I have a man who I adore who has told me at different times he hates my haircuts, he hates my tattoos, he hates my pierced ears...but these comments don't matter because this man would turn the world upside down if it was in his power to protect me and keep me safe. He is always encouraging of me to push myself...to take risks...to follow dreams. He gets mad at me because I stick my self.

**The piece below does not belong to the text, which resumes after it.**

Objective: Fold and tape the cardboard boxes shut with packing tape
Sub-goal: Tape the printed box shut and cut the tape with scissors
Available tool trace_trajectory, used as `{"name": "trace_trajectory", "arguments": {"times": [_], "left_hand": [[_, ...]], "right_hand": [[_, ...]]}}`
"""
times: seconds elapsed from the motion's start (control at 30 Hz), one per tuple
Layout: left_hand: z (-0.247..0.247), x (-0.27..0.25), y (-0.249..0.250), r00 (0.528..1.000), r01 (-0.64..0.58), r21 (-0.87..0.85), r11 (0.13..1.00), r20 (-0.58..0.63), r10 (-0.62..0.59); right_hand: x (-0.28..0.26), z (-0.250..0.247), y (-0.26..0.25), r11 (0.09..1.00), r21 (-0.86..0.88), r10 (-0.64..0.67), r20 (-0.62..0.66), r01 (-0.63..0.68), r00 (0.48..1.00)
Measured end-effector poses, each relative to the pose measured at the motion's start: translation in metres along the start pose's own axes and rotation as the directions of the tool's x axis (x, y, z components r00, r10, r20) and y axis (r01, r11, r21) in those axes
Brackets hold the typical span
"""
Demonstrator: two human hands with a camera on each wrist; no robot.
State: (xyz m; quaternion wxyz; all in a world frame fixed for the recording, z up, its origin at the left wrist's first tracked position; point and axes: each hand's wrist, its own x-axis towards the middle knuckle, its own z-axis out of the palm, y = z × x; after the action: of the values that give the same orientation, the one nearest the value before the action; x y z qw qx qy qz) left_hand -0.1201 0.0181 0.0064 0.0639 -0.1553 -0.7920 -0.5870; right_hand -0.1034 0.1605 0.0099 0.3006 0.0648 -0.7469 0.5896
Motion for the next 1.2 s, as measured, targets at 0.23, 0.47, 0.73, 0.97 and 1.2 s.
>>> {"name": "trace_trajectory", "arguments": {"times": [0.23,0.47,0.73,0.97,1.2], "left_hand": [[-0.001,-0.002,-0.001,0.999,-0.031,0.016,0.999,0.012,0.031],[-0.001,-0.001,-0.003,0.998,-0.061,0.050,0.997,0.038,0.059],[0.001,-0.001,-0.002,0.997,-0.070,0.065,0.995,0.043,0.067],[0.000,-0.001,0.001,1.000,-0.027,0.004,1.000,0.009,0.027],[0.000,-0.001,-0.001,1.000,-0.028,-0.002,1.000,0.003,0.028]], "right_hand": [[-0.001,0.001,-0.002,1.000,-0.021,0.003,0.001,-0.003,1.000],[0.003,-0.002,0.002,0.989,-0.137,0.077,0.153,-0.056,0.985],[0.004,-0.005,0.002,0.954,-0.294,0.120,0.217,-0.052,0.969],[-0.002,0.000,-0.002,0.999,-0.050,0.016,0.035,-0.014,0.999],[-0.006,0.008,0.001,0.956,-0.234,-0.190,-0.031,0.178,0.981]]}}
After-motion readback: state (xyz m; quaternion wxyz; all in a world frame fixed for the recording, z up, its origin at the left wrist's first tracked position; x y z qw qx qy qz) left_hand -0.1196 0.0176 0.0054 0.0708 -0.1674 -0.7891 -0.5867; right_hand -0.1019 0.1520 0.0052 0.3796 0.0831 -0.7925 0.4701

I love that I have a Philosopher and a Dreamer for a husband.

Wednesday, June 16, 2010

Facebook can be wonderful....

...but it can make me feel bad. I still feel sometimes like I am having my hats (which I did wear...suede newsboys caps...wish I had them now) hit off my head on the school bus every time I wore them by the "cool" girl next door. It's funny...as I type this I can so remember every time that that happened...I tried to diffuse the situation and pretend that "HaHa...what a funny joke...blahblahblah"...the stuff you say you say so you can just get off the bus with some middle school/freshman year of high school dignity intact.

We moved to Syracuse when I around 11 years old. Another move...another time having to make friends...again. There was a group of kids that lived in the apartment complex where we moved and me, being the needy little puppy wanting to be part of a litter, tried to jump right in. This was a tough crowd to try and break into.Mind you, they were apartment dwellers like my family...which meant you were an Army brat and your Dad was doing some job that meant you only going to be there short term...your Dad did some job like my Dad which meant you could be moving soon...or you just lived there because that's where you live. It's funny thinking about this and looking back on it with different eyes.

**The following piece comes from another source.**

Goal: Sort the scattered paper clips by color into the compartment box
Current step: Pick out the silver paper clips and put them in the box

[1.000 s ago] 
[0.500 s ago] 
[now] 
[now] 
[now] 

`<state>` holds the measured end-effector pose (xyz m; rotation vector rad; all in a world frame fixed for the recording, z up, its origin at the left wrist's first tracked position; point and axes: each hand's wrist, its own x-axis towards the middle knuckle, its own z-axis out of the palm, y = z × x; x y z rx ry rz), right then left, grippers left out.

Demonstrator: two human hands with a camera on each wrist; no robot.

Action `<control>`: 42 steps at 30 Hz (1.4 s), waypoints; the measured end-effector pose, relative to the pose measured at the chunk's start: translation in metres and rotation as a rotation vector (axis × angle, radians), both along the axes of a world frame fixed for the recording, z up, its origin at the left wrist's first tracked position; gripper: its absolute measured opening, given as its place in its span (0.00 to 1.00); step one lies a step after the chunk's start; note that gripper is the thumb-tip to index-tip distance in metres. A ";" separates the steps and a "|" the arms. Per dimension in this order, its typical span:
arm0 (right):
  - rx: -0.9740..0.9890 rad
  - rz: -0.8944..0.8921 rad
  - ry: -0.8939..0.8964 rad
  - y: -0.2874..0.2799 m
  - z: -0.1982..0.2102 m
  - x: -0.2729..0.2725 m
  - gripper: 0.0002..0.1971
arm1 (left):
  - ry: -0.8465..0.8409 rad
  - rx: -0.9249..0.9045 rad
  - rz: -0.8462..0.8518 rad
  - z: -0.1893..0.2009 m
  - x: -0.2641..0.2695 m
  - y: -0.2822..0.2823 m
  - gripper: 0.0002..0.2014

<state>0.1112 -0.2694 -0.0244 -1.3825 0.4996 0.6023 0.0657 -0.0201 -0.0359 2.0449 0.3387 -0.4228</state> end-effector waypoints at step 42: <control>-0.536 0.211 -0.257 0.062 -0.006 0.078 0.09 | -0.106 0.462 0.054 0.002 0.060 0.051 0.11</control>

I always thought I was a middle of the road fit in kind of girl...and looking back I have always marched to my slightly left of center drummer. Nothing extreme but just enough to get your hat hit off your head.

I make the joke about "I may not do marriage well, but I do divorce great". I have never stopped loving my ex-husbands. The love has changed. They are part of my family...the distant relatives you are happy to see when your paths cross but who you don't go out of your way to contact.

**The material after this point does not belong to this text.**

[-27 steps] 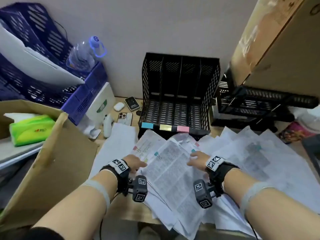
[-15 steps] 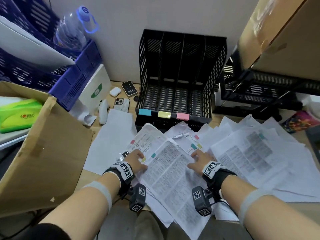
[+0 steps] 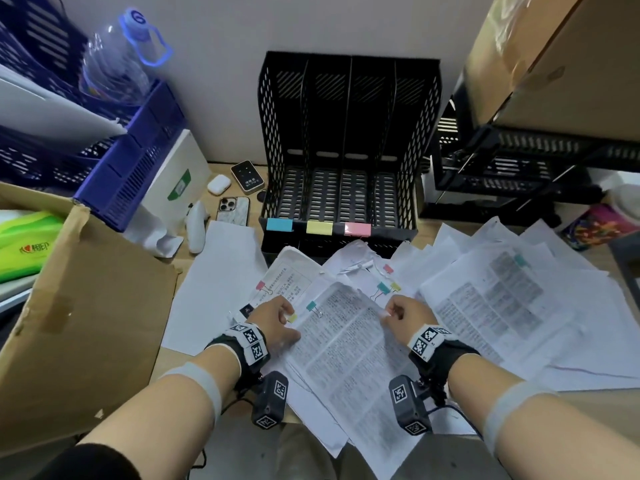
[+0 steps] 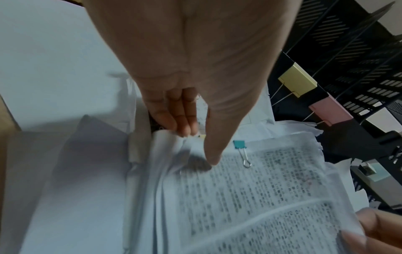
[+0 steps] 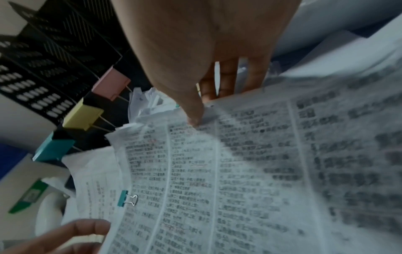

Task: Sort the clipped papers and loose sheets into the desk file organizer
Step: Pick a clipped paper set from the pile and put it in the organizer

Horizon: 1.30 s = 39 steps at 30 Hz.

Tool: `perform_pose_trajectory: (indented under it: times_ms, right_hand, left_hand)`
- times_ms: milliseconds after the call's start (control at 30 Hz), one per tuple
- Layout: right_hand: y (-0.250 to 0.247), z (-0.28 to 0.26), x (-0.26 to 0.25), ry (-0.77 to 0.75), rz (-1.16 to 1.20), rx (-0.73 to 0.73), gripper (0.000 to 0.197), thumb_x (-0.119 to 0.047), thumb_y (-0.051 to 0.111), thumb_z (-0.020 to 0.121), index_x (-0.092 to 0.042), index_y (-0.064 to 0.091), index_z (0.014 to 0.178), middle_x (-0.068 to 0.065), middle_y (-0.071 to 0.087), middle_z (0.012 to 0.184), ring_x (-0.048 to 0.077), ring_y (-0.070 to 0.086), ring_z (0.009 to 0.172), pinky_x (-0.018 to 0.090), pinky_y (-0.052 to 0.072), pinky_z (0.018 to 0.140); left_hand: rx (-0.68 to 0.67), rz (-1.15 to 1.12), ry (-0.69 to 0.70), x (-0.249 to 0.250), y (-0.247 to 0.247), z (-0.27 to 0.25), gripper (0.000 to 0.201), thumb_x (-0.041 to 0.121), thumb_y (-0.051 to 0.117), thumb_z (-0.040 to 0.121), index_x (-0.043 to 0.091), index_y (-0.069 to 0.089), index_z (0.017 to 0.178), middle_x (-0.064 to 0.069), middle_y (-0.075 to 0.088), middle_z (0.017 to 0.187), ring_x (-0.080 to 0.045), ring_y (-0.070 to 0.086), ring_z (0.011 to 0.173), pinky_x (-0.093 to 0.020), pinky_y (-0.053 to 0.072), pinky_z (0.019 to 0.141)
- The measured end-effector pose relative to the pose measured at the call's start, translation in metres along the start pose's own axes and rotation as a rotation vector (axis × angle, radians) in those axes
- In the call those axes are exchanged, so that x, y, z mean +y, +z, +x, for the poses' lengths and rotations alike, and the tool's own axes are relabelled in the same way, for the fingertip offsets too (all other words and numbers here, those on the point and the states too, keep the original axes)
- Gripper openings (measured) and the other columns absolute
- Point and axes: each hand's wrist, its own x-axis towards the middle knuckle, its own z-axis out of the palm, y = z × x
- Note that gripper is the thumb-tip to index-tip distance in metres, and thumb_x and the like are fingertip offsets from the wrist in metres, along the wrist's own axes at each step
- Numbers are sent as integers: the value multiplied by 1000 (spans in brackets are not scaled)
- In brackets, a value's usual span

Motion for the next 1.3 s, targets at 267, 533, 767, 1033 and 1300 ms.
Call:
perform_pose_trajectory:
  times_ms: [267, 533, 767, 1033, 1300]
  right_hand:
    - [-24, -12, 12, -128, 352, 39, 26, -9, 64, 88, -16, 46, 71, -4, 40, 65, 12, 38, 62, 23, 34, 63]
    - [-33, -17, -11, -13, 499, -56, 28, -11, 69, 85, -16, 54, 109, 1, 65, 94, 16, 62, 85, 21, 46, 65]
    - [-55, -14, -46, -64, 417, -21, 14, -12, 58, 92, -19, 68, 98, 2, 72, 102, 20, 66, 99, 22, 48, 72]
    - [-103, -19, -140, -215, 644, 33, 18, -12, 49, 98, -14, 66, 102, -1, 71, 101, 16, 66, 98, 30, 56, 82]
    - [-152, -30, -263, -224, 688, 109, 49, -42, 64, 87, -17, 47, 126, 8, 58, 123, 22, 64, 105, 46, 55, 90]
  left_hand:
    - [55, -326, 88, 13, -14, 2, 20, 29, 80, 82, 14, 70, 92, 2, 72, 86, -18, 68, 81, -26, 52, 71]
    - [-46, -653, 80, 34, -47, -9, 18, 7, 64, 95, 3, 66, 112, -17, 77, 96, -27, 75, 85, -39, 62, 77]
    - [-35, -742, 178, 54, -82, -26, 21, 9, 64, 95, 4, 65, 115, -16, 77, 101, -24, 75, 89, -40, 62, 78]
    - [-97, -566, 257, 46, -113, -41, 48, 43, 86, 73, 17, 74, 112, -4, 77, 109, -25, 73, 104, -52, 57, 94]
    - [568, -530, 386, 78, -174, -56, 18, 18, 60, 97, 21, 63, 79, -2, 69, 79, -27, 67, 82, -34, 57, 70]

So...I wonder what I am really typing about.

I guess it's this. I always have had a freak flag to fly. I guess I always knew it...i.e. continuing to wear hats that were going to be smacked off my head...and I stuffed it down for a long time. Sometimes because of partners, most times because of me.

I may not love what I see in the mirror everyday...that age thingy...but I love that my flag is slowly rising up the mast.

Monday, June 14, 2010

I Really Like...

...that I have this little space in the big internet world to put down my thoughts. I have always liked writing and somehow putting down thoughts here makes me feel a little like I am writing.

I suppose it's actually more of a journal. I have tried to keep a journal and it never works. It made me feel like I was trying to make something of nothing or I was pretty much beating myself up. It's easy to do that when you know that no one (hopefully) will ever see what you have put on paper.

So...I share my thoughts here...and an occasional rant.

I never really thought that anyone would read it and never expected that anyone would but I know there are a couple of friends who do.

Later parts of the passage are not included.